**Problem details:** Hunt through the lines below for the string "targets" and copy each one that has it.
++++ Task data
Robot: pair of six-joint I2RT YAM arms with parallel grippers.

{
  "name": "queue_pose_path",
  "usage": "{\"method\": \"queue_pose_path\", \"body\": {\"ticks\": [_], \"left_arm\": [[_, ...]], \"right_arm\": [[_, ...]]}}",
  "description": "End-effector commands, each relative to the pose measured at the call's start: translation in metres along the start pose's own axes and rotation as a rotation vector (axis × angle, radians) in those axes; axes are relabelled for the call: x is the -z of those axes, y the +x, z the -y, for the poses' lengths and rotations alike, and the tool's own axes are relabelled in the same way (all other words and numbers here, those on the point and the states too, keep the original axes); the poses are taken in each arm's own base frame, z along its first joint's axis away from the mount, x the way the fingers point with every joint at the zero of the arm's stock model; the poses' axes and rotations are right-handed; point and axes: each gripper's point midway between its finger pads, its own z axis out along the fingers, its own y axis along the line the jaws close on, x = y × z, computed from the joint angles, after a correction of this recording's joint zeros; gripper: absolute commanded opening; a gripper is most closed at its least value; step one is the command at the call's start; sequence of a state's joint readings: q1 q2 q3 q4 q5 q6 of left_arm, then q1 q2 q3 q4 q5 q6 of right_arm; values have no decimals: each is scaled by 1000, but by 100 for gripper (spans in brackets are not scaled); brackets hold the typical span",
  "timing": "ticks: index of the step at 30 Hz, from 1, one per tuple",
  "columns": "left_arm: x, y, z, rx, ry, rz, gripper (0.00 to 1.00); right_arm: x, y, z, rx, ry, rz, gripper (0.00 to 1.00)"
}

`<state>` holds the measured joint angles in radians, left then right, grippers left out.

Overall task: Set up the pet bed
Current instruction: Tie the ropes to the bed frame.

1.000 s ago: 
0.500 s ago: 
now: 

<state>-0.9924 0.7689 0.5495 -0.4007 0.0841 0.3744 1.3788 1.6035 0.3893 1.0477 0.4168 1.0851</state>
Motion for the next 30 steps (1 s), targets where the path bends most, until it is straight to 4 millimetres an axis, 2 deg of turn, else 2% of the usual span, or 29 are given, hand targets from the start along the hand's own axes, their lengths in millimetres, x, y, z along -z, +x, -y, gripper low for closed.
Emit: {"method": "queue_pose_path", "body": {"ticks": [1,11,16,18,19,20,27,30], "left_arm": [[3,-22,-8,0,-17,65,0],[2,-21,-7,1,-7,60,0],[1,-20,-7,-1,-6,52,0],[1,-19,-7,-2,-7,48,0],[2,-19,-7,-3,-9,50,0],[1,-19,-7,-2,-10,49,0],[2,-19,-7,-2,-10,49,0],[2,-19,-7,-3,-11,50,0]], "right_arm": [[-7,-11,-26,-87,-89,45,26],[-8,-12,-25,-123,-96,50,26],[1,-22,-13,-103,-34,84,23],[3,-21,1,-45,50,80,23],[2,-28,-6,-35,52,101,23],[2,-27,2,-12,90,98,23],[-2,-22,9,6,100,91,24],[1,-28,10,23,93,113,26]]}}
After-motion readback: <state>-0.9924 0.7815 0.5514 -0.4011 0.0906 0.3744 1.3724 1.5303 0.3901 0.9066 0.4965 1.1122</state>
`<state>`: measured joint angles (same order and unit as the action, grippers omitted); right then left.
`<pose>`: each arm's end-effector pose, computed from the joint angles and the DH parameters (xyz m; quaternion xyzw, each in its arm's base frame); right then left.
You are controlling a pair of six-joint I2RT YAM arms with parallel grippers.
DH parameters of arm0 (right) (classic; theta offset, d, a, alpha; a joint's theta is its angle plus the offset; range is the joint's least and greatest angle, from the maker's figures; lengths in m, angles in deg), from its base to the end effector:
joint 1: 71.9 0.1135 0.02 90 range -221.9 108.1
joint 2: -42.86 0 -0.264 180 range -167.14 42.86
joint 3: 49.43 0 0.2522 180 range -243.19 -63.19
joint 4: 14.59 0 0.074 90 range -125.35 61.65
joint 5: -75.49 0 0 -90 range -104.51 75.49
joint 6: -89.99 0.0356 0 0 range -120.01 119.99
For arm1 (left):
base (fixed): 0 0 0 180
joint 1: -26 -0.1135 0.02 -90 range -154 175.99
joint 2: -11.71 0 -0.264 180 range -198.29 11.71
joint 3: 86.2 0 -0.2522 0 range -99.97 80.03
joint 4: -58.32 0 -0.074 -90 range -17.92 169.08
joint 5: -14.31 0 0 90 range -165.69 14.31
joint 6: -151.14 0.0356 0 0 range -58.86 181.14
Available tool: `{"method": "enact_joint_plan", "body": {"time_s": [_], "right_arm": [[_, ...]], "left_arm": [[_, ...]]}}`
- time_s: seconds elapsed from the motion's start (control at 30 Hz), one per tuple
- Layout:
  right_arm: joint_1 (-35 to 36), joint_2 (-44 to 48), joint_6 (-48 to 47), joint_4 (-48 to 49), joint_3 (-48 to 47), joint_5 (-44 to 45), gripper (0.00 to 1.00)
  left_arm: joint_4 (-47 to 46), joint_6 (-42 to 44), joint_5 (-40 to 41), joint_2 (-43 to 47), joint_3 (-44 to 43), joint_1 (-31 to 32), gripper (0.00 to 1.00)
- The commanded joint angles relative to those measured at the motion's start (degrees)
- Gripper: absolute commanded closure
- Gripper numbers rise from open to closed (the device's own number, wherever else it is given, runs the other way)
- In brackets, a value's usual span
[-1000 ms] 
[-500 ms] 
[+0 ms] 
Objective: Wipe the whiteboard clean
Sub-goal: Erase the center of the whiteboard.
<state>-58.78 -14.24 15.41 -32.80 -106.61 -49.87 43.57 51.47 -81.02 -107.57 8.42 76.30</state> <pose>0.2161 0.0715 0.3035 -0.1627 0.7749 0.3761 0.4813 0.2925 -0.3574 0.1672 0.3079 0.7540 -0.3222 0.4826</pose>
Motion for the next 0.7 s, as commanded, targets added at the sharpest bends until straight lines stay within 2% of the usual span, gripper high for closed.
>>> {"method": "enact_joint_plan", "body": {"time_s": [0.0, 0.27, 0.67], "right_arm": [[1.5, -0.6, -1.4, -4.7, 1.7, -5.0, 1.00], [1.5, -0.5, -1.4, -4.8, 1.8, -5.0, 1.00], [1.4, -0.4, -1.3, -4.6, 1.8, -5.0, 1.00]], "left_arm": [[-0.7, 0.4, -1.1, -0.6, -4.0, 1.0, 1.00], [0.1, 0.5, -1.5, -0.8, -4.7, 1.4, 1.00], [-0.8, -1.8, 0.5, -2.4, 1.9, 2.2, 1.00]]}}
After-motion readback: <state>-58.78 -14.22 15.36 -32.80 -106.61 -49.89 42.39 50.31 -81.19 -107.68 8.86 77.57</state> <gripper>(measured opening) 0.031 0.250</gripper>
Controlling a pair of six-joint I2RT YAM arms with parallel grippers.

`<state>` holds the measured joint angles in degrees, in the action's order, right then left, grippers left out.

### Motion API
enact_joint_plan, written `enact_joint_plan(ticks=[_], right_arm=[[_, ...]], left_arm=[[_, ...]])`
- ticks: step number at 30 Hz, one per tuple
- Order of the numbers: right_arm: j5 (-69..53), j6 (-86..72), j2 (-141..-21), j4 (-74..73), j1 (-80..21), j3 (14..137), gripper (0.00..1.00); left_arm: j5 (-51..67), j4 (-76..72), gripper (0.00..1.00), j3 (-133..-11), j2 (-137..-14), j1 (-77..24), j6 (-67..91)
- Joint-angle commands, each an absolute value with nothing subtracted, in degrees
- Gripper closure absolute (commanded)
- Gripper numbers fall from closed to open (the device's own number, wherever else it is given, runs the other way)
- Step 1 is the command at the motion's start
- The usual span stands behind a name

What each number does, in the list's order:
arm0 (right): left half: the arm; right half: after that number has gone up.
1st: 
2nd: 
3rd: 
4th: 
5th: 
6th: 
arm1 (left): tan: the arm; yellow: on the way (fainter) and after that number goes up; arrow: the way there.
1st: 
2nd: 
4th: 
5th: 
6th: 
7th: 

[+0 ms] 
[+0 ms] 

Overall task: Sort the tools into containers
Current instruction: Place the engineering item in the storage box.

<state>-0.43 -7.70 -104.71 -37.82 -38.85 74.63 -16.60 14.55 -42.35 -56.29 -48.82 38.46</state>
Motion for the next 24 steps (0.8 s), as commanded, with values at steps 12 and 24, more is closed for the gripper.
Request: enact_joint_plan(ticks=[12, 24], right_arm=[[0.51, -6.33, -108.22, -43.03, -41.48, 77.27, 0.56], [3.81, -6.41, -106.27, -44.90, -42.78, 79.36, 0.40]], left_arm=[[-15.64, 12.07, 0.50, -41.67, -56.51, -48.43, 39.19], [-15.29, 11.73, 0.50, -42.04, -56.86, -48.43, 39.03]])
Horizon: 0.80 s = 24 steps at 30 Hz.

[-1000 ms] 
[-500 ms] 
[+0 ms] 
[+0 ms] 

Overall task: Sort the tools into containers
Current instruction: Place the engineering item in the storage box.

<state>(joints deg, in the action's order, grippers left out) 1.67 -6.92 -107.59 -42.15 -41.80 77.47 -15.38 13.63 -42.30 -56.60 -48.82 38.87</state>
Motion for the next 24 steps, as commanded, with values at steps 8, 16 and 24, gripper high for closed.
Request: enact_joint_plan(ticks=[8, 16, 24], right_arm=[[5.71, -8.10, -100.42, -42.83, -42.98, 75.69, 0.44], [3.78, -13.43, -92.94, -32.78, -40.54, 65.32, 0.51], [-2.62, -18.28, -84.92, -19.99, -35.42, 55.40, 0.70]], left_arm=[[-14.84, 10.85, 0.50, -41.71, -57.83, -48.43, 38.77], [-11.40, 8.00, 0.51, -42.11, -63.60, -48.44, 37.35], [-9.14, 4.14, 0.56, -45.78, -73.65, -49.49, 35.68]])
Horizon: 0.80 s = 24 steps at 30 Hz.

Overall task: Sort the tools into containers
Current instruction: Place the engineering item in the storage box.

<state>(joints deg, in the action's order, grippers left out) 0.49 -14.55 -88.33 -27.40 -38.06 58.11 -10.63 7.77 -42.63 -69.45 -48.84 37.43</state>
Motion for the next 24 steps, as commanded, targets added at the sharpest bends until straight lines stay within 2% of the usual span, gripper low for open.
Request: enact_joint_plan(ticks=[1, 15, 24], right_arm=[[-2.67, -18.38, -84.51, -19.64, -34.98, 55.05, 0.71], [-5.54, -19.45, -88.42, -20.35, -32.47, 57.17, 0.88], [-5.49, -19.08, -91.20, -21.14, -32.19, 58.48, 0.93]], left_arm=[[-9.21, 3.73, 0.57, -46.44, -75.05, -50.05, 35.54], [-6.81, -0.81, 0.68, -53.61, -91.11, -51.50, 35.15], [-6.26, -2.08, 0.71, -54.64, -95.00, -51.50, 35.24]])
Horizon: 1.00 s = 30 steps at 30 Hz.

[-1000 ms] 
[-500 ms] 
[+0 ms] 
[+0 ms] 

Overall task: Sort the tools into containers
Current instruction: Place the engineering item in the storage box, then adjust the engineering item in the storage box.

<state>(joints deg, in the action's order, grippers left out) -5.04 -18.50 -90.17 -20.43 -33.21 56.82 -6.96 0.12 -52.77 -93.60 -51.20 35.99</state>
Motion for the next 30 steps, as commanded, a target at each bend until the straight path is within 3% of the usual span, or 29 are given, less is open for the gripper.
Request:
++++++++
**Response area:**
Motion for the next 30 steps (1 s), targets where the path bends most, until it is straight to 4 millimetres an axis, 2 deg of turn, else 2% of the usual span, or 29 are given, hand targets from the start along the hand's own axes, their lengths in millimetres, x, y, z along -z, +x, -y, gripper low for closed.
Motion for the next 0.7 s, as commanded, targets added at the sharpest bends until straight lines stay within 2% of the usual span, gripper high for closed.
Motion for the next 24 steps, as commanded, targets added at the sharpest bends until straight lines stay within 2% of the usual span, gripper low for open.

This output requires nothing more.